In the polymerizable monomer of the present embodiment represented by the general formula (1) and the general formula (2) described above, the central part of the molecule in the general formula (1) (Y and Z located at both ends of the molecule are represented by The skeletal structure of (excluded part) includes an aromatic group Ar ¹ (provided only when m = 1) and Ar ₂ that contribute to improving the rigidity of the molecule. For this reason, the hardness of the hardened | cured material obtained by superposing | polymerizing and hardening using the composition containing the polymerizable monomer of this embodiment can be made higher.

  Further, in the polymerizable monomer of this embodiment, Y and Z located at both ends of the molecule are other than the reactive (meth) acrylate group portion, the skeleton structure at the center of the molecule, and two Includes a hydrocarbon group L linked via an ether bond and a carbon atom at the benzyl position. Therefore, by appropriately selecting the molecular structure of L, it is easy to ensure compatibility between the polymerizable monomer of this embodiment and other materials (particularly other polymerizable monomers).

  On the other hand, when L is not introduced into the molecule as in the conventional (meth) acrylate-based polymerizable monomer exemplified in Patent Document 4, the molecule substantially contributes to improvement of the molecular rigidity.
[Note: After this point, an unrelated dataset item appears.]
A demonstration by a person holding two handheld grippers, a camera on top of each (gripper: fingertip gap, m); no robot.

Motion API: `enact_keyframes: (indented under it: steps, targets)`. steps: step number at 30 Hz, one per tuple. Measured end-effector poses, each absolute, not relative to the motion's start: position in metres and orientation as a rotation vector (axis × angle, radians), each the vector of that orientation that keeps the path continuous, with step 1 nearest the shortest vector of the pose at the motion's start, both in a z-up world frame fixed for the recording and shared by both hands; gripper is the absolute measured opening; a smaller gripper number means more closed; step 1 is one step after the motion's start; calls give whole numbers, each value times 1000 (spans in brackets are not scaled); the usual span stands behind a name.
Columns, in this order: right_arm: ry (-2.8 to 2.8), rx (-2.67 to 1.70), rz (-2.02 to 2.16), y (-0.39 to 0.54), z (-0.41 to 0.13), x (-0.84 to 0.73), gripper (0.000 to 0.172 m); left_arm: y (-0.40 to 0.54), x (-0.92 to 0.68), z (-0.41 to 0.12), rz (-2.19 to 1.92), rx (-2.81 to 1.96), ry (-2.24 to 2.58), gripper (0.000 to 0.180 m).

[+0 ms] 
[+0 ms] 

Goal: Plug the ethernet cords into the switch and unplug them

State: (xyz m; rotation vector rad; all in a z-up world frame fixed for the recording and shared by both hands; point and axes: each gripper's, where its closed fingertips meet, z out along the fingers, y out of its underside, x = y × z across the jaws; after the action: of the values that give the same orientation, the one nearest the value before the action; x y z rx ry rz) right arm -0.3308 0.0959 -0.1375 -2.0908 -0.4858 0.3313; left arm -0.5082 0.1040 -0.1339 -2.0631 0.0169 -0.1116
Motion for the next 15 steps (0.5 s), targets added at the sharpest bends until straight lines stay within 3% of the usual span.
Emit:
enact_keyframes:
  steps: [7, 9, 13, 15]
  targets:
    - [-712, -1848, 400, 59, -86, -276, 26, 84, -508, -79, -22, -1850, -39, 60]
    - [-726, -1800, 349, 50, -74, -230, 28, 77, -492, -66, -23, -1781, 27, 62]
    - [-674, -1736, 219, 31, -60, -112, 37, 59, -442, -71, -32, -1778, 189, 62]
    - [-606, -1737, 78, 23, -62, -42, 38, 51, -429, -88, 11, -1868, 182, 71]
It is comprised only from the frame structure of the central part and the reactive (meth) acrylate group part. Therefore, in such a molecular structure, only a molecule having a high affinity with the skeleton structure at the center of the molecule and the reactive (meth) acrylate group can be compatible, so it can be blended with various other materials. It becomes extremely difficult to use. Therefore, as a result, it is difficult to produce a cured product having various functions and characteristics for various uses.

  In addition to this, the main part of the molecule consists only of a skeleton structure at the center of the molecule that contributes to improving the rigidity of the molecule. For this reason, even if the hardness of the cured product can be improved, it is difficult to relax and absorb such stress by deformation of the skeleton structure when bending stress is applied to the cured product. Therefore, as a result, even if the hardness of the cured product is high, the bending strength is insufficient. However, in the polymerizable monomer of the present embodiment, there is a hydrocarbon group L that is relatively less rigid and easily deformable than the skeleton structure at the center of the molecule. For this reason, it is easy to ensure both the hardness and bending strength of the cured product.

  In addition to ensuring compatibility with other materials, the hydrocarbon group L has its molecular structure selected to acquire or control other properties and functions as needed. You can also

Furthermore, since the polymerizable monomer of this embodiment is a (meth) acrylate type, it is considered that the polymerization shrinkage is likely to occur essentially like the conventional (meth) acrylate type polymerizable monomer. However, in the polymerizable monomer of the present embodiment, compared to conventional (meth) acrylate polymerizable monomers as exemplified in Bis-GMA, D-2.6E, or Patent Documents 1 to 4, etc. In order to suppress polymerization shrinkage, the hardness of the cured product may not be significantly sacrificed by increasing the molecular weight. For this reason, it is possible to make the polymerization shrinkage ratio at the time of polymerization with respect to the hardness of the cured product smaller. The reason why such an effect is obtained is unclear, but from the comparison of the molecular structure of the conventional (meth) acrylate polymerizable monomer and the molecular structure of the polymerizable monomer of this embodiment, benzyl Of carbon atoms (in general formulas (1) and (2), R ¹ , oxygen atom, and Ar ¹ (provided that m = 1 only) or Ar ² bonded to Ar ² ) The present inventors presume that the presence or absence is involved.

  In addition, it is especially preferable that the polymerizable monomer of this embodiment shown by the general formula (1) and the general formula (2) described above is a polymerizable monomer shown by the following general formula (3).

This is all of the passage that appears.